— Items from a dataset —
┏━━

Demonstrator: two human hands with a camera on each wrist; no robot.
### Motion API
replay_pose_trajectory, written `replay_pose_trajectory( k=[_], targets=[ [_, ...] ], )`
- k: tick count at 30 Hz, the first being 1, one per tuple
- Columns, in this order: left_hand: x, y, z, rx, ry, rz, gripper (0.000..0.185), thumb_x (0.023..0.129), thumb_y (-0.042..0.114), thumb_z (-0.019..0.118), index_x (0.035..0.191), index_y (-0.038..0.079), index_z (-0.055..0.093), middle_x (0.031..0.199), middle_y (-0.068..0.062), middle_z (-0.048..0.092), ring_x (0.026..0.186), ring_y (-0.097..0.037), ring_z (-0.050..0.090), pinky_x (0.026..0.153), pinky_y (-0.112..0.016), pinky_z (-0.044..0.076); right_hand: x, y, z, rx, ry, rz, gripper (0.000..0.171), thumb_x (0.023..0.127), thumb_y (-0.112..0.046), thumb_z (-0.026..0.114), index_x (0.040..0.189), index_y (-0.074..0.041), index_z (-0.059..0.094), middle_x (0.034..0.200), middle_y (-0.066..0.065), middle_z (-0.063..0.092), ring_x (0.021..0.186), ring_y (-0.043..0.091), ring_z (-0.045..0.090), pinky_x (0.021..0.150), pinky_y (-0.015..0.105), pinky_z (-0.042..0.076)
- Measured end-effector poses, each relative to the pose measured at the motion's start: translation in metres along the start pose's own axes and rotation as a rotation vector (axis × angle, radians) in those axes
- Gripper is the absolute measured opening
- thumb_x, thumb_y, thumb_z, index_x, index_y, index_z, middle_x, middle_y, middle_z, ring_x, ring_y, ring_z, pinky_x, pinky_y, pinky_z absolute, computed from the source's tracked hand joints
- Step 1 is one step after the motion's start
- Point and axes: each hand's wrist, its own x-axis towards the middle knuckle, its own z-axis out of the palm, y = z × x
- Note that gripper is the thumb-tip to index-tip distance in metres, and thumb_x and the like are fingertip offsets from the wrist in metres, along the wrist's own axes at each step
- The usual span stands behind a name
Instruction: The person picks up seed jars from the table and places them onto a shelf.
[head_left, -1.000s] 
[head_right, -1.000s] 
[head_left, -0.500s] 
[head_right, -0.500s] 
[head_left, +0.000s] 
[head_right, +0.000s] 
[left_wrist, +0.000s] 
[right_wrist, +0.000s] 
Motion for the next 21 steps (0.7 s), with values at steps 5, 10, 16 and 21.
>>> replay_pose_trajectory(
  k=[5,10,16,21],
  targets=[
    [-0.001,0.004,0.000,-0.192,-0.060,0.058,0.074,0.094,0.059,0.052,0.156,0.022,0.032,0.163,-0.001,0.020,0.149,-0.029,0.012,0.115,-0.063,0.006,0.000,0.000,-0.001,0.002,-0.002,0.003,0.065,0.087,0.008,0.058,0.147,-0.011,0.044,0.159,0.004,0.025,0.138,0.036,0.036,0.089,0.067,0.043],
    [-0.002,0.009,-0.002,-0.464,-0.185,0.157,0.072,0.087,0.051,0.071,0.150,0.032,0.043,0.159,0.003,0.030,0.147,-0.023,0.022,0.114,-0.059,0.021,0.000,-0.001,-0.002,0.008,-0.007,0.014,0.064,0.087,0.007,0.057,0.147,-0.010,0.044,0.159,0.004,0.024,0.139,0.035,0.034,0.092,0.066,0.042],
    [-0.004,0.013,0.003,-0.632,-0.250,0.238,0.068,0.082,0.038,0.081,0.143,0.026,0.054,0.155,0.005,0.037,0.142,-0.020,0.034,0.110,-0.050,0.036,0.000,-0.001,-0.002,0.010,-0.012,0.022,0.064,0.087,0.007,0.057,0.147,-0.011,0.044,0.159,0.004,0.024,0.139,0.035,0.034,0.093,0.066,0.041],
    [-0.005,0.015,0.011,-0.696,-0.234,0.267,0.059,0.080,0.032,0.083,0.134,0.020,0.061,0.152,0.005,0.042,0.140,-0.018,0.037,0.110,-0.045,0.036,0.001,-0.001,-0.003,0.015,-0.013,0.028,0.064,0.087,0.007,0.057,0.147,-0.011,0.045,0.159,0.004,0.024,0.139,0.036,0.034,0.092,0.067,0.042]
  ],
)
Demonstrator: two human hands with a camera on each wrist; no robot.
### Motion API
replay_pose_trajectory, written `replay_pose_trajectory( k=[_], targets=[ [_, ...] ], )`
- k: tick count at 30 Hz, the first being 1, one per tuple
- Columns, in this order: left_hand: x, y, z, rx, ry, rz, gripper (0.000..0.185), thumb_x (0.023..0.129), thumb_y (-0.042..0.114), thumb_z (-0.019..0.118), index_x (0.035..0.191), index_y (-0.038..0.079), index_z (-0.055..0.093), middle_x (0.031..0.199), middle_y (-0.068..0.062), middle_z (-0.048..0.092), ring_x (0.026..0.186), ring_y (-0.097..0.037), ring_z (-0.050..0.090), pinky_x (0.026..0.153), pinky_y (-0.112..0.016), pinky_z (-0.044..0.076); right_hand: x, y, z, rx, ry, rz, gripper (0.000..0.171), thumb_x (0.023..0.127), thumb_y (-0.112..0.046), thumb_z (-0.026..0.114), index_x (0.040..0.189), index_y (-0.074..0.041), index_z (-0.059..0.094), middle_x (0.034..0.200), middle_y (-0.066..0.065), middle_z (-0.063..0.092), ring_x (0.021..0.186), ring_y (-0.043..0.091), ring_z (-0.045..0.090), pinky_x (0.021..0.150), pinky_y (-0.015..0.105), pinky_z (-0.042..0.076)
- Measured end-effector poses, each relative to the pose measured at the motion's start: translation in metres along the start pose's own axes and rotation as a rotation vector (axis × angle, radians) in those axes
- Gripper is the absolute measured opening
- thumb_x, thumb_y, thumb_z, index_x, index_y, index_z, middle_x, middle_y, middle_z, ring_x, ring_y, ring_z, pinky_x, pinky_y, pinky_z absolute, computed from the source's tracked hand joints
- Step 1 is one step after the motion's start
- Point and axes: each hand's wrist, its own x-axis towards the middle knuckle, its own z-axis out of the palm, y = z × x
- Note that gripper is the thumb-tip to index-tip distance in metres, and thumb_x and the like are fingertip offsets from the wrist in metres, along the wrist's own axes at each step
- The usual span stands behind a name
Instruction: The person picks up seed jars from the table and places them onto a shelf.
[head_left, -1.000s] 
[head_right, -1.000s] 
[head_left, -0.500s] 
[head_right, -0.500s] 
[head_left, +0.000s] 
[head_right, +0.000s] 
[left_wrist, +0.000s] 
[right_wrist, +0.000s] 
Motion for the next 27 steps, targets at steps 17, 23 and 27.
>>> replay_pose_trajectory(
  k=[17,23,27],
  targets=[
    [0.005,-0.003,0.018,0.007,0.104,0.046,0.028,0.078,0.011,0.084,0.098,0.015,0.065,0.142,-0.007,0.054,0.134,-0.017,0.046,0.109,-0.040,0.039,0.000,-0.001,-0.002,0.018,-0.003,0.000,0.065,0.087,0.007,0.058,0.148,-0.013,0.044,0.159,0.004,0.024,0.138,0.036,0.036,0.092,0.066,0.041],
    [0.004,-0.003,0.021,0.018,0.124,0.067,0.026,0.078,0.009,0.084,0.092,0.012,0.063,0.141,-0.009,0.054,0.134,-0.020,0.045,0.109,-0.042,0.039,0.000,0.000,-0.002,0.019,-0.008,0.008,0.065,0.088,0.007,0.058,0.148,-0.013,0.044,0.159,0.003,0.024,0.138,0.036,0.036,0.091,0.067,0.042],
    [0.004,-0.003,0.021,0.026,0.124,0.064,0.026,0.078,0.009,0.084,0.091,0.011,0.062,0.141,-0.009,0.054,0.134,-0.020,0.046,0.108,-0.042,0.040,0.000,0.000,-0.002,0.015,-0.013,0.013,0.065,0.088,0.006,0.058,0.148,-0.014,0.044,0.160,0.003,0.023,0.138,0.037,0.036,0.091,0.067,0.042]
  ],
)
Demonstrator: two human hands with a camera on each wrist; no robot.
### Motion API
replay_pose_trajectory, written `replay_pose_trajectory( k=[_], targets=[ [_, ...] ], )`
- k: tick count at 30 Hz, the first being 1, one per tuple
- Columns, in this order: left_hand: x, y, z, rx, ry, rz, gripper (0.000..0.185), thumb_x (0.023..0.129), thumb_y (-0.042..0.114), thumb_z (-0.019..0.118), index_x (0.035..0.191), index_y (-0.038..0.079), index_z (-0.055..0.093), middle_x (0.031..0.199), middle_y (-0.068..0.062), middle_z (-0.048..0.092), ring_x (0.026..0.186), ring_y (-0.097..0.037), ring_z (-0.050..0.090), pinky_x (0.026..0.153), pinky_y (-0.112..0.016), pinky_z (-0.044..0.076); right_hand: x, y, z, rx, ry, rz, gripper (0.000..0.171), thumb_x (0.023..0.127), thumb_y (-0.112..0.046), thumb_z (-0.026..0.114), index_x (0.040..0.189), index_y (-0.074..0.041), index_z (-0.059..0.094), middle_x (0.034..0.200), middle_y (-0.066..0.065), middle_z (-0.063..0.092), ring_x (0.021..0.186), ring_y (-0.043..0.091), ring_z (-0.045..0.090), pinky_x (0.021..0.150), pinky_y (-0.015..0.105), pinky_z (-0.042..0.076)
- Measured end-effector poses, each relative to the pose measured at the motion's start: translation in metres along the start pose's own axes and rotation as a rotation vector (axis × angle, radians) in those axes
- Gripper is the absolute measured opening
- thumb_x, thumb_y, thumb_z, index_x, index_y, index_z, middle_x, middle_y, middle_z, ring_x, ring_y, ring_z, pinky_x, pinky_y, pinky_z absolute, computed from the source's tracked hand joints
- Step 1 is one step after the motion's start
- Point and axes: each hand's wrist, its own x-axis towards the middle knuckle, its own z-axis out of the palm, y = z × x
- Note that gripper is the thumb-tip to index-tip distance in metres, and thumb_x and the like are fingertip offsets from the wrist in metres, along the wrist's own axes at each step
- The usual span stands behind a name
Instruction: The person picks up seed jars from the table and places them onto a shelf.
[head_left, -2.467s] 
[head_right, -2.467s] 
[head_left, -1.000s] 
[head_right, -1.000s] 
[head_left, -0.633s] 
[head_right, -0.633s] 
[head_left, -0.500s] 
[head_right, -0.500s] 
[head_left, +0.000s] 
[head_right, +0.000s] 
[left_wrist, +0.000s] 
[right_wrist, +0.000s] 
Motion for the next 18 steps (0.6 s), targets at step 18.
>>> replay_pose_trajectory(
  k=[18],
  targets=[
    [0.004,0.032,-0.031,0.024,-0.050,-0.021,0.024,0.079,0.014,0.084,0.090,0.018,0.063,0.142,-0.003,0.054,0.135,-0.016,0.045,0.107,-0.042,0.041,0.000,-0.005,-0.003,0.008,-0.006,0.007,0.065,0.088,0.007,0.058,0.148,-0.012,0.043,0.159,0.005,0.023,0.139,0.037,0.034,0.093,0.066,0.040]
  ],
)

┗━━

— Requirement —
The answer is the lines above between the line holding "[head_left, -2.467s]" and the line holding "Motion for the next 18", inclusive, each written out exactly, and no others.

— Response below —
[head_left, -2.467s] 
[head_right, -2.467s] 
[head_left, -1.000s] 
[head_right, -1.000s] 
[head_left, -0.633s] 
[head_right, -0.633s] 
[head_left, -0.500s] 
[head_right, -0.500s] 
[head_left, +0.000s] 
[head_right, +0.000s] 
[left_wrist, +0.000s] 
[right_wrist, +0.000s] 
Motion for the next 18 steps (0.6 s), targets at step 18.

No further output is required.